Background technique
Traditional zymotic product of the thick broad-bean sauce as China, the history of the production and existing more than 300 years of processing of traditional handicraft.
Thick broad-bean sauce is to generate complicated biochemical reaction by various microbial interactions, and what is be brewed is able to maintain part bean cotyledon
A kind of fermentation bronzing seasoning of original shape has unique color, fragrance, mouthfeel, form.The main component of thick broad-bean sauce has egg
The indispensable nutritional ingredient of the human bodies such as white matter, fat, vitamin, calcium, phosphorus, iron.

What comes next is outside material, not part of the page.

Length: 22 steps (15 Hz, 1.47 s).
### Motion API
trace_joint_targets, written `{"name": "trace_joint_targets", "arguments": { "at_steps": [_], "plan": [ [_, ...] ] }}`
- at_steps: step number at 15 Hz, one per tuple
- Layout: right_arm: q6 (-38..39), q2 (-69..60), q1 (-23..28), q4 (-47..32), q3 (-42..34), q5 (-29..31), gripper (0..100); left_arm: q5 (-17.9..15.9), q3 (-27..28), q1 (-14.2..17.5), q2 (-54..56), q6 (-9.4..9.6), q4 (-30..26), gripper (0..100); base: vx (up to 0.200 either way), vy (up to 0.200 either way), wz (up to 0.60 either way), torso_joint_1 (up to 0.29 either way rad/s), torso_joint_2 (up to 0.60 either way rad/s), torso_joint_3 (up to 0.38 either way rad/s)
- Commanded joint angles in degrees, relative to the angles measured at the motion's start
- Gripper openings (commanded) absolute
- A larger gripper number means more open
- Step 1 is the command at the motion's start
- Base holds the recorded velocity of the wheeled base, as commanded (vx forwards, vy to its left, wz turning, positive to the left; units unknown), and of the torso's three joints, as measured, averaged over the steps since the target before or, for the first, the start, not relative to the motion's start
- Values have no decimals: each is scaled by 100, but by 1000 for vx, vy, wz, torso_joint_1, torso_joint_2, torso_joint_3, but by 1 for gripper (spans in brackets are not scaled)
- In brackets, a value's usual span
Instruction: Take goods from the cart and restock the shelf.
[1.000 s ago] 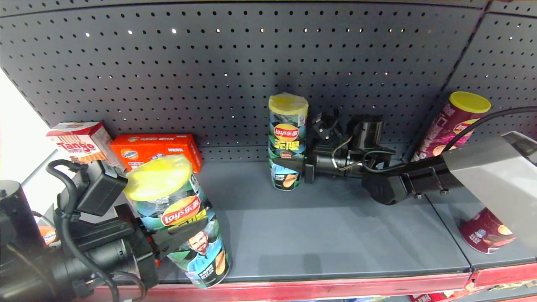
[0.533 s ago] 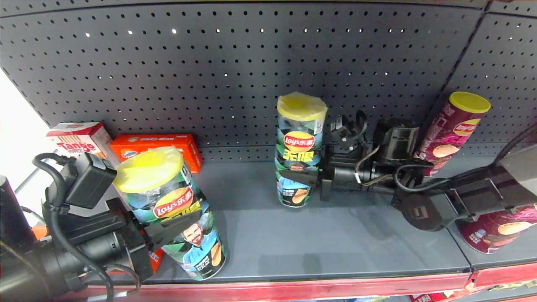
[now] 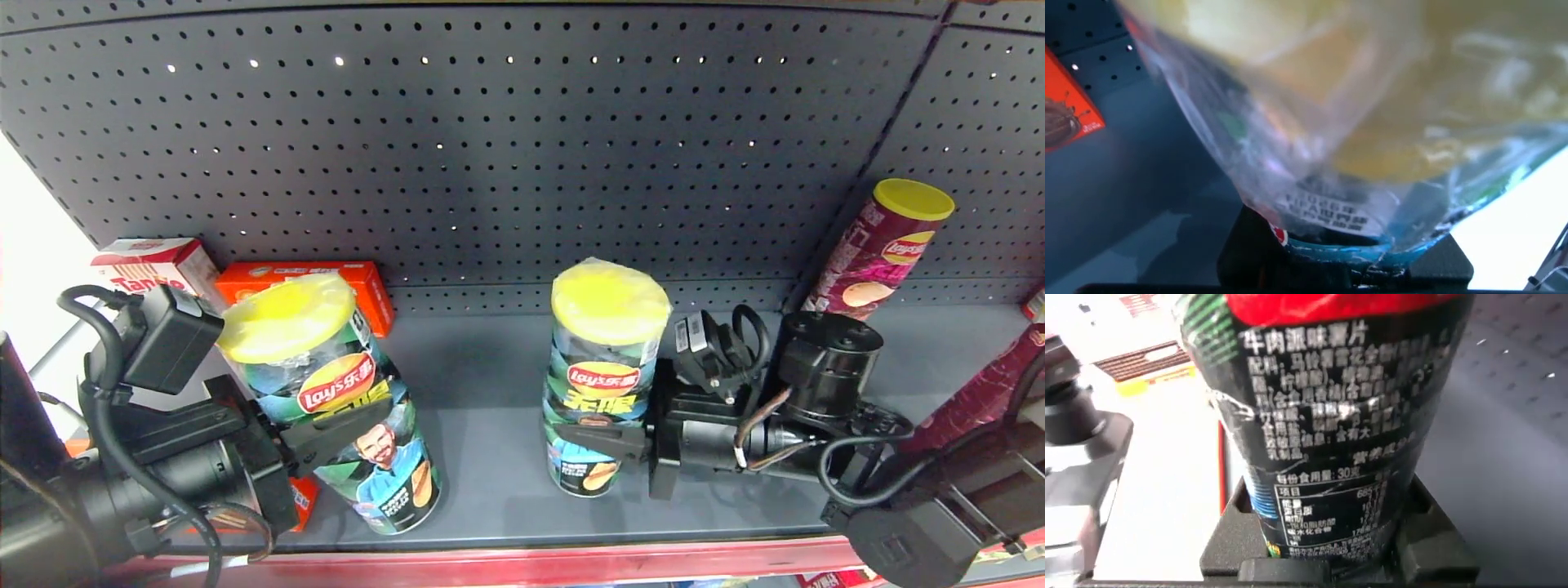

Biogenic amine is that have bioactivity, amino-containing small by the effect synthesis of the decarboxylate of microorganisms of precusor amino acids
Molecular organic compound.The most common biogenic amine has histamine, tyrasamine, tryptamines, phenyl ethylamine and cadaverine, respectively from histidine, junket
5 independent approach such as propylhomoserin, tryptophan, phenylalanine and lysine, wherein histamine and tyrasamine toxicity are maximum, additionally by
Ornithine decarboxylase and gamatine deiminase generate putrescine, and putrescine further generates spermidine and spermine, and both can
To mutually convert.These compounds are grown and to be formed by microorganism in fermented food storage and process, when concentration compared with
Gao Shi may generate toxic effect, can cause headache, disordered breathing, palpitaition, vomiting, low blood pressure and digestive problems, especially
On the sensitive person, so as to cause the health problem of consumer.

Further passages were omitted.